In fact, after following the puerile antics of George Steinbrenner, Darryl Strawberry, Pete Rose and their ilk, very few Americans will be surprised by Wojciechowski`s revelations. Twenty years ago Jim Bouton established in "Ball Four" that our sports heroes, like Mickey Mantle, were not exactly Supreme Court material, much less the sort of people whom we would want our children to emulate.

What the author could have addressed if he wanted to write a more thoughtful book about his profession is what exactly is the role of sports chroniclers. Are they, in truth, journalists? Or are most of them simply publicists for big-time sports? For example, the American press covers games like the Super Bowl far more comprehensively than it does more weighty matters, like the savings and loan scandal.

It would be interesting to compare how much money a paper spends on its sports department versus what it budgets for state capital coverage.

Forgiving the fact that the author has taken the easy, anecdotal route to royalties, "Pond Scum" is different for its obvious bias against jocks.
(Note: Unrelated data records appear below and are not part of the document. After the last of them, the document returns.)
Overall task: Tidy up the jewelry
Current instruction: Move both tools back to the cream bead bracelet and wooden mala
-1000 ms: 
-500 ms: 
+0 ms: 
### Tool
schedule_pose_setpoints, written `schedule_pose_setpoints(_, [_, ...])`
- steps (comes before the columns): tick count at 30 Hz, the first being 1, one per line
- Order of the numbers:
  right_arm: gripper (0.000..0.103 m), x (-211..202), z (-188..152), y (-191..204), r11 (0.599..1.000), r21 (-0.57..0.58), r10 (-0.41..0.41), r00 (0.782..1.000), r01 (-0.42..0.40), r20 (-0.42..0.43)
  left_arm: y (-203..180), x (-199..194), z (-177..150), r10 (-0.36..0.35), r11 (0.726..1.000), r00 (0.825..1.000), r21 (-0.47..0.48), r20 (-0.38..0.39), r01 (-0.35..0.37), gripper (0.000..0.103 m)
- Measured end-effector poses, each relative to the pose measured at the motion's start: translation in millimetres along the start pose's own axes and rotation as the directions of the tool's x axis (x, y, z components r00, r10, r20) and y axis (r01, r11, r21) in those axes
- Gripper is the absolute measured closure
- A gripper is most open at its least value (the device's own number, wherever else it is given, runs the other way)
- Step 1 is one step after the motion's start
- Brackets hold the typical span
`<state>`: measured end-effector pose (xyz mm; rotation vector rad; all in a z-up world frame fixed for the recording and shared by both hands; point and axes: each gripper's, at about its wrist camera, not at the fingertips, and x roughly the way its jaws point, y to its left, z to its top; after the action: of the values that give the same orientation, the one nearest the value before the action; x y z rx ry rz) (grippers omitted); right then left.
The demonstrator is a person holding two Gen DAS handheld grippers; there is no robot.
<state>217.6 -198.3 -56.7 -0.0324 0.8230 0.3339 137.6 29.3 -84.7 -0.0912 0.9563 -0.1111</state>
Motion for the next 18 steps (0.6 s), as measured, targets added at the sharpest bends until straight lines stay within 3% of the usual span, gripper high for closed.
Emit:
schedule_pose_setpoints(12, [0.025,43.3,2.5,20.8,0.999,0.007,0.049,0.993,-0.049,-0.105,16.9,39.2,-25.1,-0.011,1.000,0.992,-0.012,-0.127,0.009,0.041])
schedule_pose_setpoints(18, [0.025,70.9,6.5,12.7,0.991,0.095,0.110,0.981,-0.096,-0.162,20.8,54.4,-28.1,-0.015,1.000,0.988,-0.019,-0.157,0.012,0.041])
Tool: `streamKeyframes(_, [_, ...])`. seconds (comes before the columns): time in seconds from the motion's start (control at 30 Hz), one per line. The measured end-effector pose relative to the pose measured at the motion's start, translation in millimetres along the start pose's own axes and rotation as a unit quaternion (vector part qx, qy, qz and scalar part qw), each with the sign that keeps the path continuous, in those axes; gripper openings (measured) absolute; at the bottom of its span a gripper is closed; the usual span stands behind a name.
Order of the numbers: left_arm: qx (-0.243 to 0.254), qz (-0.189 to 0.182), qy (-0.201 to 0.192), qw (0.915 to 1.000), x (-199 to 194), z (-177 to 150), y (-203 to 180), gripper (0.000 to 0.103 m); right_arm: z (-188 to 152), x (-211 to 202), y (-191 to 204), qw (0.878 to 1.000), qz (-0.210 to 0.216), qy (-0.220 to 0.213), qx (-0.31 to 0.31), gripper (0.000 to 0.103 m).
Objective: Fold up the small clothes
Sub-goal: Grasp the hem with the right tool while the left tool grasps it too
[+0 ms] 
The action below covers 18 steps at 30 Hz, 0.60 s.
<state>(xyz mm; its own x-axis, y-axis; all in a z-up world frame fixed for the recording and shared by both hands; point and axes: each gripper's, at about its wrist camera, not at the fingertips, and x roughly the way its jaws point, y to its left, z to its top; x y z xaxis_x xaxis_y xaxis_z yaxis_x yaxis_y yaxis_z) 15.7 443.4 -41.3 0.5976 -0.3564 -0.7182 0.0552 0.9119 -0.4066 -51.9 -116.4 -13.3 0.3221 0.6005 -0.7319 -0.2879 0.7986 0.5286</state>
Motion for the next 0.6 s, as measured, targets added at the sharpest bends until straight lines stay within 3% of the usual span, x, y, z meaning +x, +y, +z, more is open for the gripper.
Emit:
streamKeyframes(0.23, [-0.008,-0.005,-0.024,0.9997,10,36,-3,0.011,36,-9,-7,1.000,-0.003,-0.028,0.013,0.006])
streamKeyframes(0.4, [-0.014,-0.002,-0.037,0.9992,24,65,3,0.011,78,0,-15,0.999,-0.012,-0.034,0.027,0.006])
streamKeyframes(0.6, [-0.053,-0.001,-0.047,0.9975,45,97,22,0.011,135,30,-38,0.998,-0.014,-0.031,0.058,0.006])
Many athletes are polite beyond imagining to the right-to-know possees which shadow them for half the year. For every jerky Jim McMahon, there are probably a dozen athletes with the patience of Job, accommodating types who answer questions like, "How does it feel fumbling away the Super Bowl like you did?"

"Pond scum" may not be a fair epithet for the majority of sportswriters but it sums this opus up fairly well.